Task details: Make an exact copy of the listing below. Pictures stay out of it.

_ _ _ _ _ _ _

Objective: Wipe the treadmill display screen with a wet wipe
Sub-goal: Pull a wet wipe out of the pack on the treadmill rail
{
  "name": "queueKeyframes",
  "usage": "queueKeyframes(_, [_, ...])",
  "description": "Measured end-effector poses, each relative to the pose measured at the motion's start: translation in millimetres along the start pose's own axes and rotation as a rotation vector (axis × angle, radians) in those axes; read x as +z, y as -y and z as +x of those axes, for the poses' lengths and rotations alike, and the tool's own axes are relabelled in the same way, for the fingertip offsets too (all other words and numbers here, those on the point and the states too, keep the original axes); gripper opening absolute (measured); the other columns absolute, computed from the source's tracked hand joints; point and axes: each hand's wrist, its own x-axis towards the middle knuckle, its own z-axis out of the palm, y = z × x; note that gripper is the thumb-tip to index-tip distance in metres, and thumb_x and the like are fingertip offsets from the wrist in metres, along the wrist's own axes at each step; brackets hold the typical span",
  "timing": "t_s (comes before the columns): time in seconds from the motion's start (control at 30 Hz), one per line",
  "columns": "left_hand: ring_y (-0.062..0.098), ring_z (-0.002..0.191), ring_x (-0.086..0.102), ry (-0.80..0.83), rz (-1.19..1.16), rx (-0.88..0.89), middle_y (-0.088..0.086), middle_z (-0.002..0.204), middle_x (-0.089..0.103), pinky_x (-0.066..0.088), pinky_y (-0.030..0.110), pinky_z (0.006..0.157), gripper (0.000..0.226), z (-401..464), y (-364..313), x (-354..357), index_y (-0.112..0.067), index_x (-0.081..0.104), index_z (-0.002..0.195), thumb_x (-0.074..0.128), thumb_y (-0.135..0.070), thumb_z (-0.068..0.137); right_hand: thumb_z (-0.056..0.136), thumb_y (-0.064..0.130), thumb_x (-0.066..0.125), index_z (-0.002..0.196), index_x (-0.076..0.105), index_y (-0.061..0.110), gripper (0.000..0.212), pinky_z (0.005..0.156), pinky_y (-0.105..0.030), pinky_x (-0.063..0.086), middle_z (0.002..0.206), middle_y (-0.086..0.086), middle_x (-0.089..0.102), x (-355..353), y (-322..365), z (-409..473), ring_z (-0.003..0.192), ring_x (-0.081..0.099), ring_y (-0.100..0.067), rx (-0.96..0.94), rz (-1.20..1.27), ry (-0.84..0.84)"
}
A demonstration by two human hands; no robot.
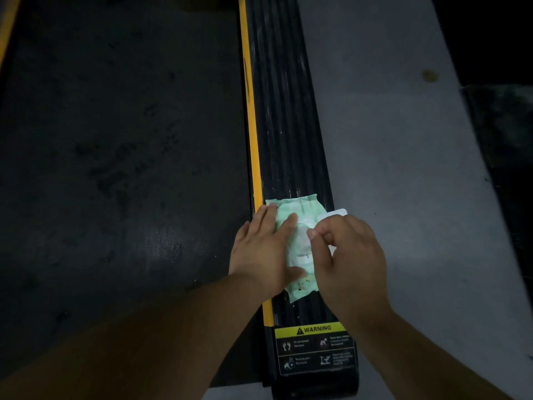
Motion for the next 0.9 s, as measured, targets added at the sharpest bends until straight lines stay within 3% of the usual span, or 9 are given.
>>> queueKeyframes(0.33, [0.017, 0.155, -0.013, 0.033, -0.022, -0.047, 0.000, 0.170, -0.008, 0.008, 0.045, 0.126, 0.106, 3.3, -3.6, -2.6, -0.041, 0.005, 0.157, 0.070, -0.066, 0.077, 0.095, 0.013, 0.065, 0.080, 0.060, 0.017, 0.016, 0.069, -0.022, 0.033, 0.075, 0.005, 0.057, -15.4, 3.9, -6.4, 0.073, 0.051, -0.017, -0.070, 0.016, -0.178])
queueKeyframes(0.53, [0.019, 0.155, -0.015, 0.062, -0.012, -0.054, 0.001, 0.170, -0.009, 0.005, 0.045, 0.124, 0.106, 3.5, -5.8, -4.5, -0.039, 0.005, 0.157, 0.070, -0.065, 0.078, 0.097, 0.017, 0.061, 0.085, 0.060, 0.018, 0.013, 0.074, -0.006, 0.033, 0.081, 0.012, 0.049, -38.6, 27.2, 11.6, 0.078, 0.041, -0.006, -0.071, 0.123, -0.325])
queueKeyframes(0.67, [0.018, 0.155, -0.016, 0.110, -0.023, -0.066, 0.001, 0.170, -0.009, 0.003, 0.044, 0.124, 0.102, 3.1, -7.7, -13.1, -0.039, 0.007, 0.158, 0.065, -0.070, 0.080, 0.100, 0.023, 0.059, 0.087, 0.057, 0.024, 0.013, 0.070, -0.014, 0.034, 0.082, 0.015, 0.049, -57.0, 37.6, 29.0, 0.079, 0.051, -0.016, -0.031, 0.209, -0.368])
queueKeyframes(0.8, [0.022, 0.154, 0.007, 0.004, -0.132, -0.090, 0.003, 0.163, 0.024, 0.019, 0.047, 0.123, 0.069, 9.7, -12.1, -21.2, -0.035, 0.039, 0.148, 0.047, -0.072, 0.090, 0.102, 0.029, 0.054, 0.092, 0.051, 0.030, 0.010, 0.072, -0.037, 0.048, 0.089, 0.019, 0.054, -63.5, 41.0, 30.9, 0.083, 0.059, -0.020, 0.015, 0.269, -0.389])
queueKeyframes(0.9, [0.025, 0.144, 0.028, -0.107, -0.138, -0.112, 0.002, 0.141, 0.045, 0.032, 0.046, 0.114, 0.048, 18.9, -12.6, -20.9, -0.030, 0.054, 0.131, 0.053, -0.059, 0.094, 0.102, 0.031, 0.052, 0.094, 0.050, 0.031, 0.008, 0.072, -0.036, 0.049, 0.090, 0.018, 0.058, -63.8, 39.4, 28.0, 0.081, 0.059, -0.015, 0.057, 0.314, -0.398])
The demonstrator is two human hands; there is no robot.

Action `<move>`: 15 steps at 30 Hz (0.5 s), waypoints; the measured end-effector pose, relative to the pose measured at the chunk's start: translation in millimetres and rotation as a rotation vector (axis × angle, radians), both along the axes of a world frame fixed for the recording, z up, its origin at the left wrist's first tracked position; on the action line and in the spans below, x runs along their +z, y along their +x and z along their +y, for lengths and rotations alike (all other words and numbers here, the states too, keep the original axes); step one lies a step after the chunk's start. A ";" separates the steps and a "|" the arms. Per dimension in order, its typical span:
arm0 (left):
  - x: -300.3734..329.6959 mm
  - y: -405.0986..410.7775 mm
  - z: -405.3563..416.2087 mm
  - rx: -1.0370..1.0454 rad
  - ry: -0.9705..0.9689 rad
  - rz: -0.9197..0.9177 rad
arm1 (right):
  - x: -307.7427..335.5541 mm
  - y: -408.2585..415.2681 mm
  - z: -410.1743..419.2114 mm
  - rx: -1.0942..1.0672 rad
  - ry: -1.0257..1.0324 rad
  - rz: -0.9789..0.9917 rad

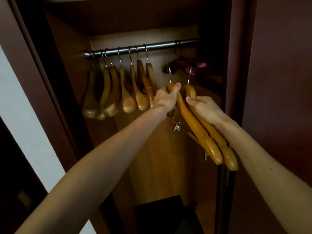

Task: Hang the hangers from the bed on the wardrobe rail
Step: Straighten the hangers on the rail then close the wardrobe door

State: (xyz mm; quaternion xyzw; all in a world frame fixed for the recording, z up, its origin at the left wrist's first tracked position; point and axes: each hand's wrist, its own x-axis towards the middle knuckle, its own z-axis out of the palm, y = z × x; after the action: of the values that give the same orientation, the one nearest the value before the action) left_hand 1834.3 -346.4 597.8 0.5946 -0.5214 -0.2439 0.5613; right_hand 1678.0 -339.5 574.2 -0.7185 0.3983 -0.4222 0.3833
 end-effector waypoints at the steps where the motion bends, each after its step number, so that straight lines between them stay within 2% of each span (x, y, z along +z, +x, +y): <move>1: 12.8 3.9 -5.5 0.022 0.002 0.004 | 9.2 3.8 -7.4 -0.023 -0.016 0.012; 8: 84.5 31.1 -47.9 0.157 -0.012 -0.115 | 70.2 45.0 -63.1 -0.138 -0.199 0.203; 15: 111.5 49.3 -100.6 0.162 0.014 -0.159 | 110.5 79.3 -119.2 -0.235 -0.345 0.357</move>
State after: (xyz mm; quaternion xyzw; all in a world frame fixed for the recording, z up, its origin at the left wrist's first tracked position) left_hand 1883.6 -446.9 709.3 0.6563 -0.5129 -0.1534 0.5316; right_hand 1757.3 -458.7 684.7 -0.7850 0.4624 -0.3921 0.1273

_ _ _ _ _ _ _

Response area:
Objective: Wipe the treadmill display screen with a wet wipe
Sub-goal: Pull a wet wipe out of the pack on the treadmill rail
{
  "name": "queueKeyframes",
  "usage": "queueKeyframes(_, [_, ...])",
  "description": "Measured end-effector poses, each relative to the pose measured at the motion's start: translation in millimetres along the start pose's own axes and rotation as a rotation vector (axis × angle, radians) in those axes; read x as +z, y as -y and z as +x of those axes, for the poses' lengths and rotations alike, and the tool's own axes are relabelled in the same way, for the fingertip offsets too (all other words and numbers here, those on the point and the states too, keep the original axes); gripper opening absolute (measured); the other columns absolute, computed from the source's tracked hand joints; point and axes: each hand's wrist, its own x-axis towards the middle knuckle, its own z-axis out of the palm, y = z × x; note that gripper is the thumb-tip to index-tip distance in metres, and thumb_x and the like are fingertip offsets from the wrist in metres, along the wrist's own axes at each step; brackets hold the typical span",
  "timing": "t_s (comes before the columns): time in seconds from the motion's start (control at 30 Hz), one per line",
  "columns": "left_hand: ring_y (-0.062..0.098), ring_z (-0.002..0.191), ring_x (-0.086..0.102), ry (-0.80..0.83), rz (-1.19..1.16), rx (-0.88..0.89), middle_y (-0.088..0.086), middle_z (-0.002..0.204), middle_x (-0.089..0.103), pinky_x (-0.066..0.088), pinky_y (-0.030..0.110), pinky_z (0.006..0.157), gripper (0.000..0.226), z (-401..464), y (-364..313), x (-354..357), index_y (-0.112..0.067), index_x (-0.081..0.104), index_z (-0.002..0.195), thumb_x (-0.074..0.128), thumb_y (-0.135..0.070), thumb_z (-0.068..0.137); right_hand: thumb_z (-0.056..0.136), thumb_y (-0.064..0.130), thumb_x (-0.066..0.125), index_z (-0.002..0.196), index_x (-0.076..0.105), index_y (-0.061..0.110), gripper (0.000..0.212), pinky_z (0.005..0.156), pinky_y (-0.105..0.030), pinky_x (-0.063..0.086), middle_z (0.002..0.206), middle_y (-0.086..0.086), middle_x (-0.089..0.102), x (-355..353), y (-322..365), z (-409..473), ring_z (-0.003..0.192), ring_x (-0.081..0.099), ring_y (-0.100..0.067), rx (-0.96..0.94), rz (-1.20..1.27), ry (-0.84..0.84)"
}
A demonstration by two human hands; no robot.
Motion for the next 0.9 s, as measured, targets added at the sharpest bends until straight lines stay within 3% of the usual span, or 9 are given.
>>> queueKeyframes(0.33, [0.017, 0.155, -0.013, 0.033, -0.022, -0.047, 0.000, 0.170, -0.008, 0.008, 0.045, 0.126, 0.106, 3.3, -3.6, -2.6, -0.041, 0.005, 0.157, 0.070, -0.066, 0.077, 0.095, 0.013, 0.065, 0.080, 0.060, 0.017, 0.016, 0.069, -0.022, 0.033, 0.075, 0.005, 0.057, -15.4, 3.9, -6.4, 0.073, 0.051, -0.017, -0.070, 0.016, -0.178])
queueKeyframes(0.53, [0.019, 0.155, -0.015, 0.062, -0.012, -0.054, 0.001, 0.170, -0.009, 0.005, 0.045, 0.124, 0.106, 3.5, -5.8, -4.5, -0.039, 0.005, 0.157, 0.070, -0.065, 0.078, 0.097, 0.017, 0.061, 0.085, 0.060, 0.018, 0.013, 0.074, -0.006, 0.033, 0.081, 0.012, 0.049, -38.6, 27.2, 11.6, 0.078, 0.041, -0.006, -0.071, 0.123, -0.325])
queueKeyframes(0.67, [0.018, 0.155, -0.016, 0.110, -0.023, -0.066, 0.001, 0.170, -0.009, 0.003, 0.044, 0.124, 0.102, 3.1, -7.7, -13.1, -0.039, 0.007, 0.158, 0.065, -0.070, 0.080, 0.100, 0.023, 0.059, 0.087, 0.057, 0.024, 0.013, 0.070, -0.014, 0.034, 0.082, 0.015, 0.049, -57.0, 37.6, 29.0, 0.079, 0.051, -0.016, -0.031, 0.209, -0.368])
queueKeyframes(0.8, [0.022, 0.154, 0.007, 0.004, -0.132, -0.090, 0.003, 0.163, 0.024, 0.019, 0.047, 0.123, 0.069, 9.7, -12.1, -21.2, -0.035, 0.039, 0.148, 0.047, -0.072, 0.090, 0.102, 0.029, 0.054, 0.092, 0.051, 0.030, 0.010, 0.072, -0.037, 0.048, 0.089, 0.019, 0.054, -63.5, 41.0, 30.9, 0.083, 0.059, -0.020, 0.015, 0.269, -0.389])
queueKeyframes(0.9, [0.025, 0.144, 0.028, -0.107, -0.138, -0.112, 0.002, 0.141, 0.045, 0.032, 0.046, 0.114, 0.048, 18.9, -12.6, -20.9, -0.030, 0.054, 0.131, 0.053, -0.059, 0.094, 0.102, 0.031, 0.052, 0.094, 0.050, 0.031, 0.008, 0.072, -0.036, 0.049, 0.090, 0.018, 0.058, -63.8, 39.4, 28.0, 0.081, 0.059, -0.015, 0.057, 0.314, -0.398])
The demonstrator is two human hands; there is no robot.

Action `<move>`: 15 steps at 30 Hz (0.5 s), waypoints; the measured end-effector pose, relative to the pose measured at the chunk's start: translation in millimetres and rotation as a rotation vector (axis × angle, radians), both along the axes of a world frame fixed for the recording, z up, its origin at the left wrist's first tracked position; on the action line and in the spans below, x runs along their +z, y along their +x and z along their +y, for lengths and rotations alike (all other words and numbers here, the states too, keep the original axes); step one lies a step after the chunk's start. A ";" separates the steps and a "|" the arms. Per dimension in order, its typical span:
arm0 (left):
  - x: -300.3734..329.6959 mm
  - y: -405.0986..410.7775 mm
  - z: -405.3563..416.2087 mm
  - rx: -1.0370..1.0454 rad
  - ry: -0.9705..0.9689 rad
  - rz: -0.9197..0.9177 rad
arm1 (right):
  - x: -307.7427..335.5541 mm
  - y: -408.2585..415.2681 mm
  - z: -410.1743..419.2114 mm
  - rx: -1.0942..1.0672 rad
  - ry: -1.0257..1.0324 rad
  - rz: -0.9789..0.9917 rad


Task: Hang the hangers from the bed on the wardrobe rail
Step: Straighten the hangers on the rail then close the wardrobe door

State: (xyz mm; quaternion xyzw; all in a world frame fixed for the recording, z up, its origin at the left wrist's first tracked position; point and axes: each hand's wrist, its own x-axis towards the middle knuckle, its own z-axis out of the palm, y = z × x; after the action: of the values that give the same orientation, the one nearest the value before the action) left_hand 1834.3 -346.4 597.8 0.5946 -0.5214 -0.2439 0.5613; right_hand 1678.0 -339.5 574.2 -0.7185 0.3983 -0.4222 0.3833
 end-effector waypoints at the steps where the motion bends, each after its step number, so that straight lines between them stay within 2% of each span (x, y, z along +z, +x, +y): <move>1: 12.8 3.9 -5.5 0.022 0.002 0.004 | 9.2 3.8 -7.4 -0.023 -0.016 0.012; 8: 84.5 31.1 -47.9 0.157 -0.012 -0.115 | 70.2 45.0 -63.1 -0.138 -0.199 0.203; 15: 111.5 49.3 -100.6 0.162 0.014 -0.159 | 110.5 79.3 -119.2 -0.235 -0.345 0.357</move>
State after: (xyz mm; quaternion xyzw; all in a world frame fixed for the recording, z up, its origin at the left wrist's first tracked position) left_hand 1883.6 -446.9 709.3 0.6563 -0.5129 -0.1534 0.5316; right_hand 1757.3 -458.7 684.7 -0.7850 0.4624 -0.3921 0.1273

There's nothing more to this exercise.